Time without a stated offset from UTC is mostly taken to mean local time. “UTC” is one of multiple ways to state zero offset from UTC. Other variants are +0 +00, +00:00 and Z (zulu time, military: zero offset). Read 18:00 +02 as “time is 18:00 with/including a 2hour offset from UTC”.
18:00 +02:00 = 16:00 UTC = 16:00 +0 = 16:00 +00 = 16:00 +00:00 = 16:00 Z.
The offset can be stated indirectly using a geographical reference, as in “Europe/Berlin”. That opens an additional can of worms called Daylight Savings Time or DST. 18:00 Europe/Berlin is ambiguous without the date, you need to know if DST is in effect or not, 18:00 Europe/Berlin can be 18:00 +01 or 18:00 +02 depending on date.

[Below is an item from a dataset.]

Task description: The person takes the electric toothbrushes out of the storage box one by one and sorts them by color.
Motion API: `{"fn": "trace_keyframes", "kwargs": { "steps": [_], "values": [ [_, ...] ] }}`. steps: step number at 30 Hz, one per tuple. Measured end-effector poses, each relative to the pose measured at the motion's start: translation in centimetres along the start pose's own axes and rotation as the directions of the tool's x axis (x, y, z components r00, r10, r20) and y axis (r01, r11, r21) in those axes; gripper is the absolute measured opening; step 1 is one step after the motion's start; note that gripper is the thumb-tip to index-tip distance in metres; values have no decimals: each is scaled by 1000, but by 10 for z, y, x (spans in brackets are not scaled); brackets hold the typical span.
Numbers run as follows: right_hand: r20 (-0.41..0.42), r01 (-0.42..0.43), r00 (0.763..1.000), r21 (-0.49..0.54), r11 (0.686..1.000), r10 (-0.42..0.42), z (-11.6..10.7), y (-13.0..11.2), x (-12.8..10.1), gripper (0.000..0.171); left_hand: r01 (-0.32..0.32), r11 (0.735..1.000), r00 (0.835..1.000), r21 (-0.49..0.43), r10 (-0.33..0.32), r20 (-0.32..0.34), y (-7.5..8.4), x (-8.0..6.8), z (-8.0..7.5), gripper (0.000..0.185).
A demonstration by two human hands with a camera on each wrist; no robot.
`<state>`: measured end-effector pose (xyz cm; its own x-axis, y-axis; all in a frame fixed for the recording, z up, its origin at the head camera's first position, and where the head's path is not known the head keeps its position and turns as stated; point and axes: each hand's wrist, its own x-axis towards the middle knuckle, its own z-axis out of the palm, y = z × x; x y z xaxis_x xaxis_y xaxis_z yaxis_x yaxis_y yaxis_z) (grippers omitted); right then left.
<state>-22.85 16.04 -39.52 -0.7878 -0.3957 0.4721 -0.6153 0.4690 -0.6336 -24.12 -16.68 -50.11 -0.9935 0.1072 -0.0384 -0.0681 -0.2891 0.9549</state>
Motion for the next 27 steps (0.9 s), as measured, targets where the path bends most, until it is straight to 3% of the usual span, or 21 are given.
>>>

I think Zulu time existed before UTC and referred to time at the zero meridian or possibly to the GMT time zone back in the day. UTC is arguably not a time zone, while GMT is and has the DST problem.
Sorry, I couldn’t resist. I am deeply involved in processing log data from remote robot devices and I need to keep these things straight
I would like to join. But if England beats Germany tonight in the UEFA EURO football tournament, I will have to leave early to watch the quarter final.
For the first time in my life, England has eliminated Germany.
However, congratulationsto the Poms for breaking their hoodoo of 55 years!
It is to be hoped it will be another 55 before such a travesty occurs again!
May I suggest that, tomorrow, people add the languages they speak at the end of their username, like ~ EN DE ES etc. so people who can’t English may still be able to join and interact a bit ?
The way it works in Mozilla Hubs is you can get close to avatars to speak with the people, and you only hear the people next to you. So we can have sub communities for people afraid to talk in non-native languages.